Data records
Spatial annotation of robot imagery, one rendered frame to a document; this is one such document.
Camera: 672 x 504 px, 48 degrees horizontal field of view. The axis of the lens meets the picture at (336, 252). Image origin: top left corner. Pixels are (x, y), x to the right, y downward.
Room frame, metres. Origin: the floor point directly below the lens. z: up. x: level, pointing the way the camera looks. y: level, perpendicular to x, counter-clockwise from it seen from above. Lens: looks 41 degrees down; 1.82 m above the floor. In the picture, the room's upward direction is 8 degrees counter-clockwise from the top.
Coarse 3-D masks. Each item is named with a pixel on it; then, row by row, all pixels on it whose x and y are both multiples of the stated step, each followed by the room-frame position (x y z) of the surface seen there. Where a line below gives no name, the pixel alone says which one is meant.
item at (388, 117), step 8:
--
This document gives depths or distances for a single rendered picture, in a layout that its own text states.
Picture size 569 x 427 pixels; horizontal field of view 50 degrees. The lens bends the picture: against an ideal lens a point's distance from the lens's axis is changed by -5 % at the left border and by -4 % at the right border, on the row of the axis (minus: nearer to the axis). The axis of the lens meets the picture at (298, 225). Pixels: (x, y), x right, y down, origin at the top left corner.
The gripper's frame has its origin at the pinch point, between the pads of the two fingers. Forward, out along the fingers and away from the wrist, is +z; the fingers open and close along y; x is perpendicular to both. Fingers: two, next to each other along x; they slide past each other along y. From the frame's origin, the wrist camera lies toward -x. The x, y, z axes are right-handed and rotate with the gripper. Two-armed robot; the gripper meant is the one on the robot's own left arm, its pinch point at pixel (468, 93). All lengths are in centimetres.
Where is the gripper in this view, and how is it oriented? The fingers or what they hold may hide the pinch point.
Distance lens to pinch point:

* _TASK_
Would you copy, unchanged, the stretch of the records above that begins at the line containing "Spatial annotation of" and ends at the line containing "Camera: 672 x", and only that?

* _ANSWER FOR THE TASK_
Spatial annotation of robot imagery, one rendered frame to a document; this is one such document.
Camera: 672 x 504 px, 48 degrees horizontal field of view. The axis of the lens meets the picture at (336, 252). Image origin: top left corner. Pixels are (x, y), x to the right, y downward.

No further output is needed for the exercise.